• [Brief]:
Search the records below for the string "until" and copy each line where it turns up.

Data for the task: Begin

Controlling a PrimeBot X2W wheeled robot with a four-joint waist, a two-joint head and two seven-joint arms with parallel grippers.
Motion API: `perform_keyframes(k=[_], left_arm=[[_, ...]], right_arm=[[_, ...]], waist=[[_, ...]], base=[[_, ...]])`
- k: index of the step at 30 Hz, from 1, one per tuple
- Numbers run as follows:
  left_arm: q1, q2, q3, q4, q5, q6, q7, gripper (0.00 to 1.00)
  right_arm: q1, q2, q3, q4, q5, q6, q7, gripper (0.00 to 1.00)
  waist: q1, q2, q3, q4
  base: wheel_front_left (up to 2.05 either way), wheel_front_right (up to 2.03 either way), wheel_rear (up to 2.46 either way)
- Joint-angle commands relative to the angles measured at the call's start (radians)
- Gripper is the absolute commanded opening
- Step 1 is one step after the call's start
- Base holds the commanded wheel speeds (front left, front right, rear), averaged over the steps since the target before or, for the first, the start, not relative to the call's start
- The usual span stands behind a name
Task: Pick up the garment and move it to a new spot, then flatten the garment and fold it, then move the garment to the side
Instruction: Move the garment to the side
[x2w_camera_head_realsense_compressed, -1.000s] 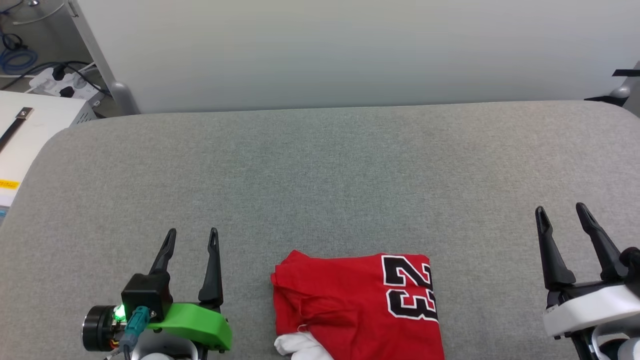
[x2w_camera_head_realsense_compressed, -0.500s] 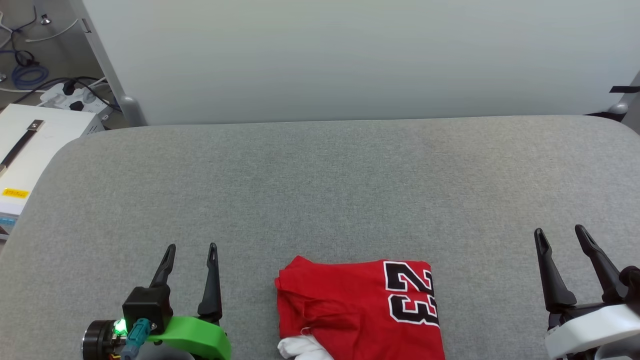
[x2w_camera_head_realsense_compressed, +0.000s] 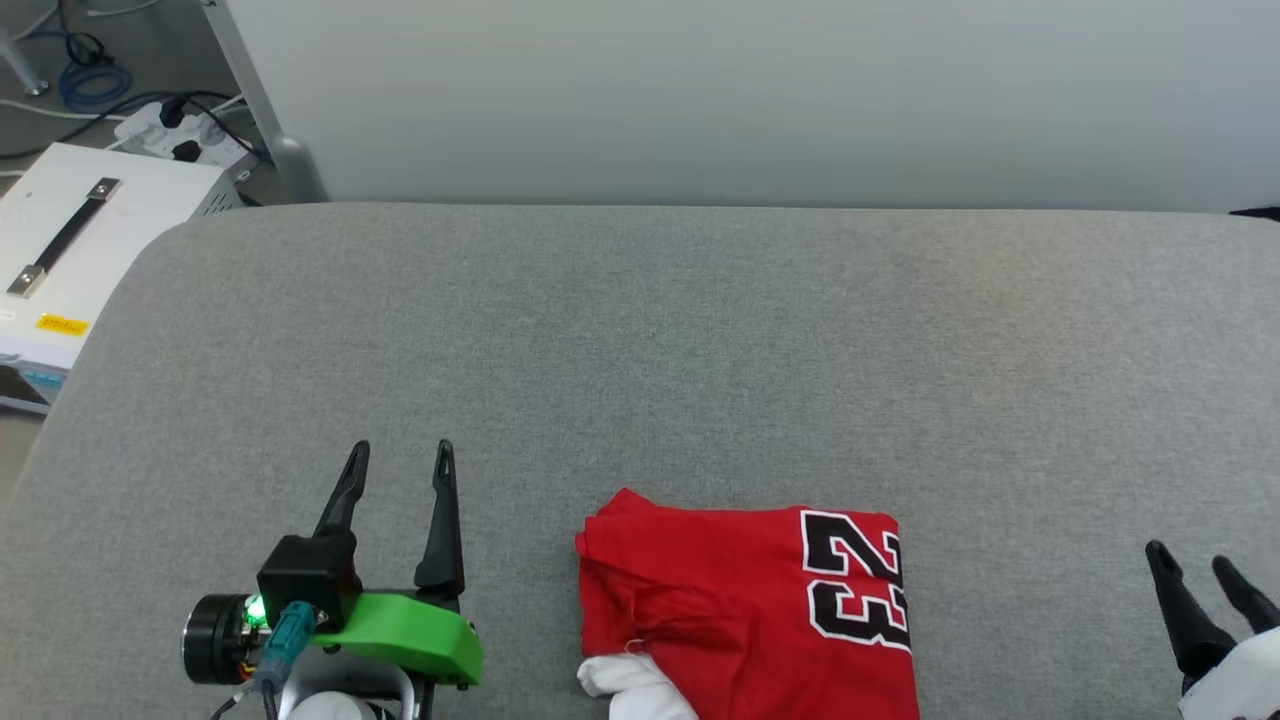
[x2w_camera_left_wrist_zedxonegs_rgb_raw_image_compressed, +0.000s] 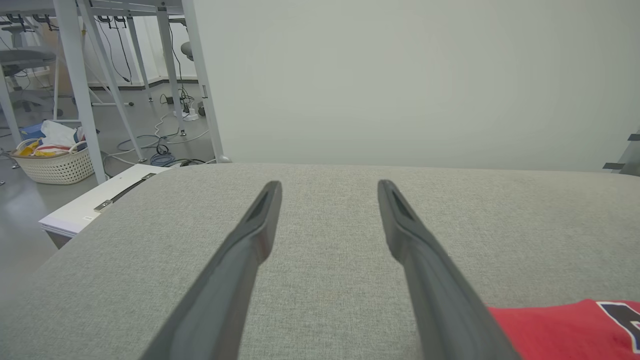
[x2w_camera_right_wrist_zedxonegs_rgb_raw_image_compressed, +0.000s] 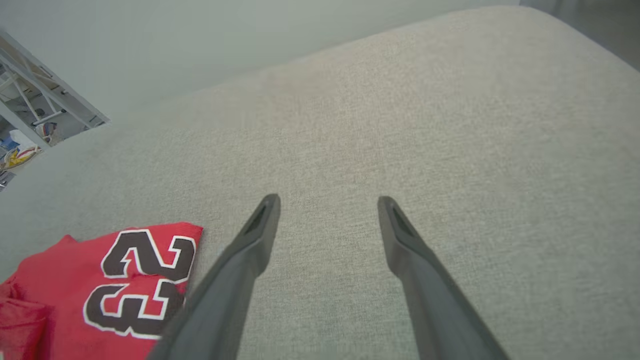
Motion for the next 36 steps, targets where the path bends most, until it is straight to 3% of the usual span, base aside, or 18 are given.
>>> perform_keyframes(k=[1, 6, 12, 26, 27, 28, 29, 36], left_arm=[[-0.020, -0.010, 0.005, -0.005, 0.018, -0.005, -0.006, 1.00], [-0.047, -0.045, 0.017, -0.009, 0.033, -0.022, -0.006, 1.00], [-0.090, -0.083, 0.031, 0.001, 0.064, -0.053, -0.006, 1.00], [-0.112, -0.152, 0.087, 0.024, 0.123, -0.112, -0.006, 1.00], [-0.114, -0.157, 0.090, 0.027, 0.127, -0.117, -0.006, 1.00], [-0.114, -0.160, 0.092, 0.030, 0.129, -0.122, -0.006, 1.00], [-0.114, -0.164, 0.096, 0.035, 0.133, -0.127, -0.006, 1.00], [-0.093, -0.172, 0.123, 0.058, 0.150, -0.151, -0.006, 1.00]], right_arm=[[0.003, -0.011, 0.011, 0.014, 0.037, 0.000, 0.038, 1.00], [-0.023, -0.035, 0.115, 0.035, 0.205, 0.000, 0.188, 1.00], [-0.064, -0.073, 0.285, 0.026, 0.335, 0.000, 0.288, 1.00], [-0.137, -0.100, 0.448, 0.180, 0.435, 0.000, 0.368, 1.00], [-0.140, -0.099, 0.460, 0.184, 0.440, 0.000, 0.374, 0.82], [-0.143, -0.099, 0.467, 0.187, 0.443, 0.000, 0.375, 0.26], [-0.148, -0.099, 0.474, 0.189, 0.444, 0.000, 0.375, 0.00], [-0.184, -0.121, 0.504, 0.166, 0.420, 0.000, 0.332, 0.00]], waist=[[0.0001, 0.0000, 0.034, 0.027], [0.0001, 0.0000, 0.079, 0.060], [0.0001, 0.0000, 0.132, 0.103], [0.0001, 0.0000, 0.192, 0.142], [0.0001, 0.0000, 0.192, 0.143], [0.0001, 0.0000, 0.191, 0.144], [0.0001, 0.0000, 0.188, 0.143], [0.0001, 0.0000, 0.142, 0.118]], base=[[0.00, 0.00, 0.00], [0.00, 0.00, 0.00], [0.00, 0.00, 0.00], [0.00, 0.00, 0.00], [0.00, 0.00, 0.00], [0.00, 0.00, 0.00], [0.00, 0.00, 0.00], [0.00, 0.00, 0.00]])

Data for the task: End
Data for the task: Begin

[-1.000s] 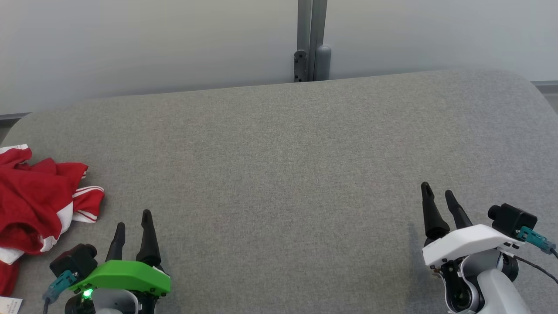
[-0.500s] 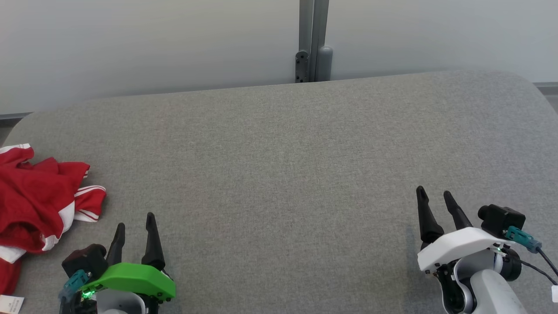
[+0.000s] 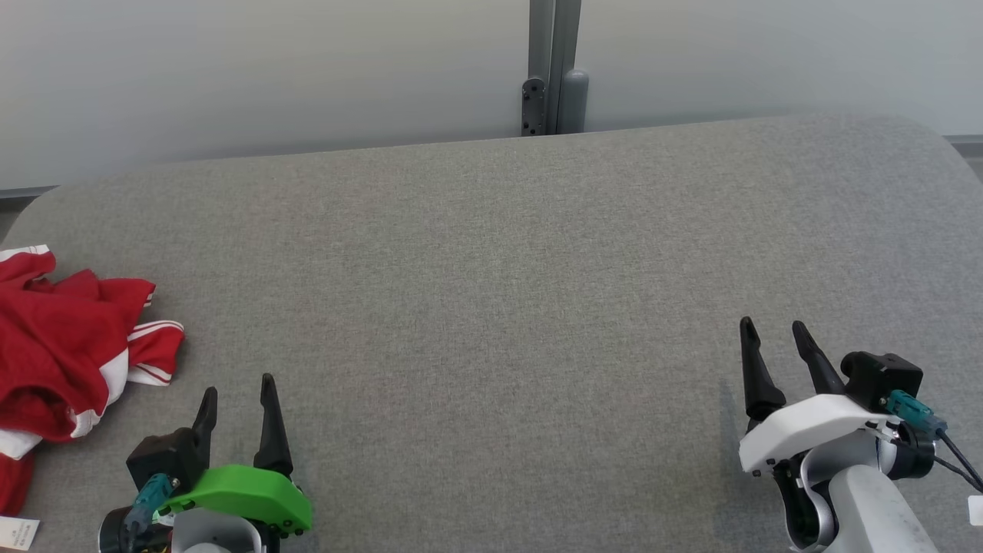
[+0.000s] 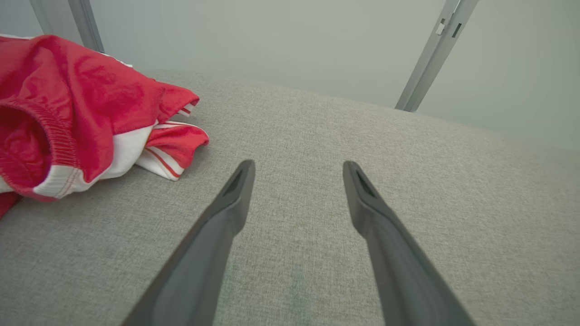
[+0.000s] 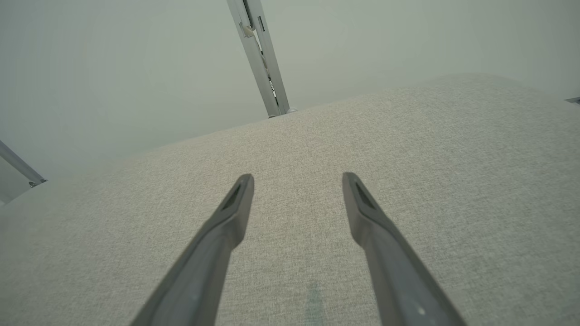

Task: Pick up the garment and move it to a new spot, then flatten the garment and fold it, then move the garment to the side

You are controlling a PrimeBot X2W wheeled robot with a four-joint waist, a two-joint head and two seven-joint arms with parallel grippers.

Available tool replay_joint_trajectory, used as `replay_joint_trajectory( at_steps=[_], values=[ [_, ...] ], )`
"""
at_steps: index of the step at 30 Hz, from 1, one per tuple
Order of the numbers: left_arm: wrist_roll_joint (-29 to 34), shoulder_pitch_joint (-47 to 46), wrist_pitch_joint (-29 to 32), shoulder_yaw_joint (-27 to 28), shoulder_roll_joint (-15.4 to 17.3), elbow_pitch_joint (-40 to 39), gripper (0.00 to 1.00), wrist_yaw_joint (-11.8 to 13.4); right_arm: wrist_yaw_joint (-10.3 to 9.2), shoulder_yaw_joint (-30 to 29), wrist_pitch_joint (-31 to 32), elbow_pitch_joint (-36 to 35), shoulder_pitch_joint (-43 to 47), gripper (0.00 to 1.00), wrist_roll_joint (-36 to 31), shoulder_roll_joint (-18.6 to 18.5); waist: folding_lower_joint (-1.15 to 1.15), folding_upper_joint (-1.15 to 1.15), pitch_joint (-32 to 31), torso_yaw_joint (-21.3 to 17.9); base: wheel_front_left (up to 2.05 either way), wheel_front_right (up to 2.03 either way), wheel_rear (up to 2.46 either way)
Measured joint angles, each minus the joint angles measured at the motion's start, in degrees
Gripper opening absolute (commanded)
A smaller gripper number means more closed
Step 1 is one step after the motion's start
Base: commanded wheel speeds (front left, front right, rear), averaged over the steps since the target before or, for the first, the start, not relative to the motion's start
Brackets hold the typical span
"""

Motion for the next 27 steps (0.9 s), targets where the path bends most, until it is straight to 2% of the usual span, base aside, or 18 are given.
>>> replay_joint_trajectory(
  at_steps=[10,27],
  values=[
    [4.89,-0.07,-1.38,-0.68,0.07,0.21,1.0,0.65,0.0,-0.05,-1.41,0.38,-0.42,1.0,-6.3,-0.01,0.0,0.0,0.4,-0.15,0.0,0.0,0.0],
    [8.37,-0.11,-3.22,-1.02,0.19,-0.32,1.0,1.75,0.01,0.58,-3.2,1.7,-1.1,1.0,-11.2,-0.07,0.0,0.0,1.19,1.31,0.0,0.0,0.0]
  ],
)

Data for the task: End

• [Task answer]:
Motion for the next 36 steps, targets where the path bends most, until it is straight to 3% of the usual span, base aside, or 18 are given.
Motion for the next 27 steps (0.9 s), targets where the path bends most, until it is straight to 2% of the usual span, base aside, or 18 are given.

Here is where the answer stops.